The Pope made this remark while addressing the over 200 participants from different parts of the world at the Third International Congress on Church Music, held recently at the Vatican, Rome. The programme was organized by the Pontifical Council for Culture in cooperation with the Pontifical Institute for Sacred Music and the Liturgical Institute of the Pontifical Athenaeum of Sant’Anselmo. The theme of the Congress was: Church Music and Interpreters: A Necessary Dialogue
According to the Holy Father: “The Interpreter of music has much in common with the biblical scholar, with the proclaimer of God’s word, but also with those who seek to interpret the signs of times, and even more generally, with all those – and each of us should be one of them! – who are open and attentive to others in sincere dialogue.”

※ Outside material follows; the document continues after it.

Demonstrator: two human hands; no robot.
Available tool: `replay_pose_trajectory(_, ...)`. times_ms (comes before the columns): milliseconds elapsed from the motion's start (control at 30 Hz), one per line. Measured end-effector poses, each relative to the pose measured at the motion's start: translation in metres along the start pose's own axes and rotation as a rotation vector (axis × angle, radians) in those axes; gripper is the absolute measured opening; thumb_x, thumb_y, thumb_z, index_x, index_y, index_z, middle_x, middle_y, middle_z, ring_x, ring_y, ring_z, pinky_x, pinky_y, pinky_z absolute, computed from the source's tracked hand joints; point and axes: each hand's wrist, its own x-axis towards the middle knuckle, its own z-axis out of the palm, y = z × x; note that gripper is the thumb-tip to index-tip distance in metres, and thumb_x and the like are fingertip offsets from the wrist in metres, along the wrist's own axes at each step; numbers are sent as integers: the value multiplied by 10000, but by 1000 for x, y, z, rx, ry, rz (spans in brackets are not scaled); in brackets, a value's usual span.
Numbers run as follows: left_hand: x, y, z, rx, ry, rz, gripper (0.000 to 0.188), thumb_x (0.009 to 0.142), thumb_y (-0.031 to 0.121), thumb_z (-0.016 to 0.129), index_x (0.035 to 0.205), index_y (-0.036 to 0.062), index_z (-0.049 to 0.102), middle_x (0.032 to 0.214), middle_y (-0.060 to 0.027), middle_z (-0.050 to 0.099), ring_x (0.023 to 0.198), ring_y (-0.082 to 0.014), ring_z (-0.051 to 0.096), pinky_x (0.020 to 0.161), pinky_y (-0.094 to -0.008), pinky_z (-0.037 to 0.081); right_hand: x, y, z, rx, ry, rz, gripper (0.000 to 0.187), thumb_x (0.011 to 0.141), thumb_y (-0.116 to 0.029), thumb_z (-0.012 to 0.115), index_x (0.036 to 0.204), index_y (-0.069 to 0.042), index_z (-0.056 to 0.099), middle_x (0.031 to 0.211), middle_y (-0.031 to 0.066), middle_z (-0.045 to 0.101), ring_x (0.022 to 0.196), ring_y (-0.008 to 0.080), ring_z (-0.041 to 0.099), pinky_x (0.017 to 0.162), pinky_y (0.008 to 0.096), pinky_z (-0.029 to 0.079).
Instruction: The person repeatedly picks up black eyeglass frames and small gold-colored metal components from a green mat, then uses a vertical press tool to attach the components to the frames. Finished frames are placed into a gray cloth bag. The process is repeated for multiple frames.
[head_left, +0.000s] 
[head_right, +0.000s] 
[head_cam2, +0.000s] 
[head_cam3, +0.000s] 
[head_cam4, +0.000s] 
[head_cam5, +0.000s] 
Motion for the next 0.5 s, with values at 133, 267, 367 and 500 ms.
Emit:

He continued: “Every Christian in fact, is an interpreter of the will of God in his or her own life, and by his or her life sings a joyful hymn of praise and thanksgiving to God. Through that song, the Church interprets the Gospel as she makes her pilgrim way through history. The Blessed Virgin Mary did this in an exemplary way in her Magnificat, while the saints interpret the will of God by their lives and mission.
Appreciating the talent of those engaged in liturgical music interpretation, the Pope stated: “… an interpreter, especially in the field of music necessarily ‘translates’ in a unique and personal way – what the composer has written, in order to create a beautiful and outstanding artistic experience. In effect, a musical work exists only insofar as it is interpreted, and thus only when someone is there to interpret it”
He continued: “A good interpreter feels great humility before a work of art is not his or her property. Recognizing that they put their expertise at the service of the community, such interpreters constantly strive to be transformed, interiorly and professionally, in order to bring out the beauty of the music and, in the context of the liturgy, to serve others through the works they perform.”
Using the Psalms and some document of the Church to buttress his position on the importance of dialogue, the Holy Father described it as a three-way conversation stating: “There is dialogue, because experiencing a work of art is never something static or mathematical. There is conversation between the author, the work and the interpreter.
He added: “The artist, the interpreter and – in the case of music – the listener, all have the same desire: to understand what beauty, music and art allow us to know of God’s grandeur.  Now perhaps more than ever, men and women have need of this. Interpreting that reality is essential for today’s world.”